Code 225 rail does look much better than 332. However, the trade-off is that everything you buy has to be modified to run on code 225, unless it’s a finescale unit. I wouldn’t run anything that’s done to finescale outside. There’s just too much risk of damage. The nice thing about USA and Aristo stuff is that it’s durable. If a green pinecone blows off the neighbor’s tree and drops on your RPO car, it likely won’t trash it. Likewise if it rolls over on a turn.

Email me. I might be able to help you out with the track. That is, if you don't mind running on a mixture of Code 332.


----------



## afinegan (Jan 2, 2008)

I run everything on my code 225 track (I think you mean code 215 for finescale). Even the LGB engines with the huge flanges don't have any issue with code 225 track!

- Andrew Finegan


----------



## RRwannabe (Jan 20, 2009)

Posted By afinegan on 06 Jan 2011 12:26 AM 
I run everything on my code 225 track (I think you mean code 215 for finescale). Even the LGB engines with the huge flanges don't have any issue with code 225 track! - Andrew Finegan 
Yeah, but that's also dependent on the ballast you use etc. I think its safe to say your going to have more problems with 225 on a blasated track than one that's on a raised loop. IMO oversize engines look better on oversize track.


----------



## Soaper (Jan 3, 2011)

guess imma have to do some searching here on different track.. 
seen it mentioned a couple times. 
ILL search. i dont wanna make a discussion about it. lol heard about lil post wars going on with rail. 

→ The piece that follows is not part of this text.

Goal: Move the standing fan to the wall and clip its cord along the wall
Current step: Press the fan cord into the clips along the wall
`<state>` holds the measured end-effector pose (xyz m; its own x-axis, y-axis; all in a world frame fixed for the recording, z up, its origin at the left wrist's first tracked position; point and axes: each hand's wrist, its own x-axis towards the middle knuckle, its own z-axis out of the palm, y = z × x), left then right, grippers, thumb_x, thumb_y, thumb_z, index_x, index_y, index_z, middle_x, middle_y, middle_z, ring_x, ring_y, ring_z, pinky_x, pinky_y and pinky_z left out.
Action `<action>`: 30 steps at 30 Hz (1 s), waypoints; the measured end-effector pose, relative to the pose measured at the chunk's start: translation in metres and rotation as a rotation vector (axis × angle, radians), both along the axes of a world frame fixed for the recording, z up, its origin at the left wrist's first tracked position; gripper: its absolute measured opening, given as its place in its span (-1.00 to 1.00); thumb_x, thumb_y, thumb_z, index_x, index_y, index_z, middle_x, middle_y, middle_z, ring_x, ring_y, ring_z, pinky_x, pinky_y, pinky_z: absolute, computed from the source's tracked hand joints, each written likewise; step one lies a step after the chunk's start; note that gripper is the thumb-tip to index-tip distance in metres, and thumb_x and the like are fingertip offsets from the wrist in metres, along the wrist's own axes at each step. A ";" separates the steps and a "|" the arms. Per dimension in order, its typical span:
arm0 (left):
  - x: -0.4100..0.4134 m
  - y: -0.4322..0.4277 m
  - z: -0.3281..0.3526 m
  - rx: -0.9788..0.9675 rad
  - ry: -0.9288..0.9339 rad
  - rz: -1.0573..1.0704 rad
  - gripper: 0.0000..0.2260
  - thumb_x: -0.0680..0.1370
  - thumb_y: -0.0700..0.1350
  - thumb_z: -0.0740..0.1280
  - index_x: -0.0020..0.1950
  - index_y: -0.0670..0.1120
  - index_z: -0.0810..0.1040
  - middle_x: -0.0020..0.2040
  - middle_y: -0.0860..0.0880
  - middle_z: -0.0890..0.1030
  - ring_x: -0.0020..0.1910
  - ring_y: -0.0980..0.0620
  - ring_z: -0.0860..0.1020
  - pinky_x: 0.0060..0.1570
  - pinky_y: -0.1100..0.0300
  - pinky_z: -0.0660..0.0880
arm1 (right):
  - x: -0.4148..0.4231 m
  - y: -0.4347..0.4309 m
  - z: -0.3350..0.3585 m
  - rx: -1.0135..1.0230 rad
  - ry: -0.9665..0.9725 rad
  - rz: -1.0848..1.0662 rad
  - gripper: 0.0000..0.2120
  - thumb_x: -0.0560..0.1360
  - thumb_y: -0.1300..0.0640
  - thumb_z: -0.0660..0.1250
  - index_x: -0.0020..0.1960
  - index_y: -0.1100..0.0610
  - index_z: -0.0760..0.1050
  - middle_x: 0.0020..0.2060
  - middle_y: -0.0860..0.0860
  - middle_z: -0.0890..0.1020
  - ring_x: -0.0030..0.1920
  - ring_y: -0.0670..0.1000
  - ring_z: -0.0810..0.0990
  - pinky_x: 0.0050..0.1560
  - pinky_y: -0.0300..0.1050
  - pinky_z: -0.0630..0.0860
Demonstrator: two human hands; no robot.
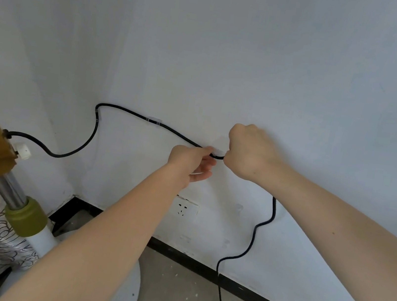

all i've seen so far is brass track with plastic ties. 

anywho


----------



## lownote (Jan 3, 2008)

A lot of people run on code 250 with no problems at all. You have to order it from llagas creek or sunset valley RR. I suppose you could have more trouble if you used huge ballast. If you go to google and do a search for "mylargescale" and "code 250" you should find a lot. 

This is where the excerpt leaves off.